Weekly Stock Market Commentary 5/12/17

By Lawrence G. McMillan

For some time, we have been waiting to see if $SPX can break out on the upside. A breakout has not occurred, despite marginal new all-time closing highs (by pennies) for $SPX.

In reality, $SPX remains trapped within not one, but two trading ranges. The first range is the larger one -- comprised essentially of the March highs and lows, 2322 to 2401. Within that range, there is an even tighter range at play: 2380 to 2400. Because of these trading ranges, the $SPX chart is neutral.

Despite the failure of $SPX to break out on the upside, there has been fairly heavy call buying in the past week. Thus, the equity-only put-call ratios are falling. Both are officially on buy signals at this time.

Market breadth, however, has been more negative. Both breadth oscillators are on sell signals and have been since May 2nd.

Volatility continues to garner a lot of attention in the media, mostly because $VIX is so low. $VIX closed below 10 on May 8th and 9th. That spurred an outpouring of articles debating what that means. It's only occurred a few times in history. In short, it's a near-term sell signal, but not necessarily anything more.

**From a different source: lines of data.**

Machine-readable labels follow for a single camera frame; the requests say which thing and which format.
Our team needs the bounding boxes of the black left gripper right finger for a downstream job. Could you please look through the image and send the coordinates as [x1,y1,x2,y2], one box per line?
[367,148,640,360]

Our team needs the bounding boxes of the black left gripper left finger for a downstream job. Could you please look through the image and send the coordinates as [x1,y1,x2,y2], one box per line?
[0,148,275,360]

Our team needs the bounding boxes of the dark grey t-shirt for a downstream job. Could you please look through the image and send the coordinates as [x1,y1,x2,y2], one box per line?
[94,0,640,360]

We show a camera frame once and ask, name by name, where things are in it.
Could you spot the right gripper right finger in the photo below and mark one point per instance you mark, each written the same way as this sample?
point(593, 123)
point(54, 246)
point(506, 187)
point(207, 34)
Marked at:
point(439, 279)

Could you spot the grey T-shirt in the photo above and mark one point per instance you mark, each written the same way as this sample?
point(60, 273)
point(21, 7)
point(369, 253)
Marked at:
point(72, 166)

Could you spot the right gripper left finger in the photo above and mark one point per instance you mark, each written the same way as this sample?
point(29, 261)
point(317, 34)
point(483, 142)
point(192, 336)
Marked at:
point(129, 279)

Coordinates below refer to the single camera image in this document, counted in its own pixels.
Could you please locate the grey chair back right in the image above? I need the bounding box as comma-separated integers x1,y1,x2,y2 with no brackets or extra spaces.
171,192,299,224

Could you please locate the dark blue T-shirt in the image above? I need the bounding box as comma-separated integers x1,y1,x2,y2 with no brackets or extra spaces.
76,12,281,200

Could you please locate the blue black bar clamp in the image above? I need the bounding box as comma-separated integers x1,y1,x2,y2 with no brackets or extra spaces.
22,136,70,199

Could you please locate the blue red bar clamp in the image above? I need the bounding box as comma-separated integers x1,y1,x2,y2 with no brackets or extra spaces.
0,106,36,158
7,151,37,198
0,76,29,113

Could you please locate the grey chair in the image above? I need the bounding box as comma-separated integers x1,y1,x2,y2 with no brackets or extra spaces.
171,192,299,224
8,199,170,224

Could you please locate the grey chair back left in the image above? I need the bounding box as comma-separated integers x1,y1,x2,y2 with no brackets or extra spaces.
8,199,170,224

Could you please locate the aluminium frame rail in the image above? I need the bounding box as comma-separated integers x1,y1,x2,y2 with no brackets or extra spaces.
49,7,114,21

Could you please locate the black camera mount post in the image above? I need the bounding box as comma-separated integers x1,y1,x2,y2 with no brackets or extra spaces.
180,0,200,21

In summary, the indicators are mixed -- either on sell signals or in overbought states, mostly. But $SPX has not confirmed a breakout in either direction for over two months, and until that changes, a neutral outlook is proper. $SPX is wound into such a tight range now (2380-2400), that it seems it only needs to break out of that range in order to give us some direction for the next intermediate-term move.